I think its staggering the manner is which any criticism of Muhammed stirs mindless violence at the instigation of Islamic clerics, bearing in my that these are mere word. Where is the condemnation in the Islamic world of the savage muslim on muslim violence? It is true that Christianity has a violent epoch in its history, but surely Christianity has long since moved on from that? Surely mankind has learned from the enlightenment? We moved from the dark, superstitious ages into the light. And of course this is not just a western inheritance, it is the inheritance of all mankind, if all mankind chooses to accept it. However, if they choose irrationality over reason, they should not be excepted from criticism. It was and usually is interesting to see the hate filled faces of mass muslim protests at whatever imagined insult are current. Perhaps it just the media seeking the sensational, but it seems that most times that we see muslims on the streets in the media, they are revelling in hysterical outrage at the west or christianity, but we never see such outrage at eastern or muslim violence. Time for Islam to take responsibility for itself and to forge its own enlightenment. For a culture that was once at the forefront of science and technolgy, it is now known principally for oil and extremism.

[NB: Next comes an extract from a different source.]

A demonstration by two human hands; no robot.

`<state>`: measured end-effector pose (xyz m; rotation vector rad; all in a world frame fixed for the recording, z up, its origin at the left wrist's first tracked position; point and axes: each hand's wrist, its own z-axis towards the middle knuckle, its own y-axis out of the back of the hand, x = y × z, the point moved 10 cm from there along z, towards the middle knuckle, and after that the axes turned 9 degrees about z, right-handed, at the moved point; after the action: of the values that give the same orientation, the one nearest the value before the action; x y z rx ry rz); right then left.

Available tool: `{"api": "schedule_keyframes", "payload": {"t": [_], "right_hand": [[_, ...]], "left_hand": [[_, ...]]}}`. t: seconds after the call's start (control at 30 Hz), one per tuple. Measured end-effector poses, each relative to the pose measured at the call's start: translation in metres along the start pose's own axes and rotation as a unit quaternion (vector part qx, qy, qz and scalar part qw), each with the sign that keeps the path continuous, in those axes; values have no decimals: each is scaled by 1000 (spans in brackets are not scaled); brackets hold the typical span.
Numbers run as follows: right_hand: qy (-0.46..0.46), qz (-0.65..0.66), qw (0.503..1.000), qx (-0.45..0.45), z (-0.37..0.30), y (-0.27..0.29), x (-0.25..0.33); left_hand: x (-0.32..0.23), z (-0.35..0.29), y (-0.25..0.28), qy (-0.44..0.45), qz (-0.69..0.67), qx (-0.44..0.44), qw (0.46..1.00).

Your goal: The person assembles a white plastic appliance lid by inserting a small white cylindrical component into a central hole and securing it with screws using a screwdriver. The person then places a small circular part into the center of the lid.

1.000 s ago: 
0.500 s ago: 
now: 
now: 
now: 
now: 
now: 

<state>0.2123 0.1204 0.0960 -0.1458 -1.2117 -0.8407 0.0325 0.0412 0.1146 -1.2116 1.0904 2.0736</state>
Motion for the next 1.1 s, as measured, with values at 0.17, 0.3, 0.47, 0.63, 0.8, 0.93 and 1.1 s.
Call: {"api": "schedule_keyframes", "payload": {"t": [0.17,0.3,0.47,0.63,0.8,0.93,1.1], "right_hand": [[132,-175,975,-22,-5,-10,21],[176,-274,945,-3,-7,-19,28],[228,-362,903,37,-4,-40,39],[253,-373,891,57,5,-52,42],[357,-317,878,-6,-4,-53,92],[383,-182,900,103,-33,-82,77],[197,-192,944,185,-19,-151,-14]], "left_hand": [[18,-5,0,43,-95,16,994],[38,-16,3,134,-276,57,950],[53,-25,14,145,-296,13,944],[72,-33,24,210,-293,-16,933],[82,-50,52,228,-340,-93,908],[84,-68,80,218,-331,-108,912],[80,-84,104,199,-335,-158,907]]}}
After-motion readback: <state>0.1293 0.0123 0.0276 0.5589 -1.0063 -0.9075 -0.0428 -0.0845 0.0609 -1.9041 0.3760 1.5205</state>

Posted by: Paul in Euroland at September 17, 2006 7:01 PM
Comment #182919

Wow the media really does control the world.

When was the last time people said “who cares” instead of escalating every slight to a crisis with 24 hours news coverage…

Do the majority of muslims react to these things or is it just the majority of muslims that the media finds gossip worthy to fill the “news” with?

Were the majority of blacks out looting and beating up truck drivers when Rodney King happened - or was it the small amount of “news-worthy” blacks that got the attention.

If we continue to be a nation that thrives on gossip and controversy, the media will continue to sell us it.

Speaking of the “enlightenment”, that hasn’t happened in the poor Muslim world yet - if you look a coupele hundred years ago we acted the same - we burned witches, executed and lynched blacks, passed blue laws, didn’t marry inter-faith or inter-racially (in fact outlawed it)etc…

We still haven’t completed our own “enlightenment” yet, we still persecute gays, execute people - even through the so-called religious in our country are bound by the commandment thou shall not kill, start wars with sovern nations and kill 100,000s of people (including our own), etc. We teach our kids consensual sex is evil, impeachable, and R-rated, but killing is ok and only deserves a PG rating.

Even will all that, its still better to live here than just about anywhere else at least until our government credit cards come due…

Posted by: Redlenses at September 20, 2006 6:01 PM
Comment #183082

As expected, Paul Siegel conveniently got “too busy” to respond. Seems to happen most often when his comments are categorically dismissed. Very interesting.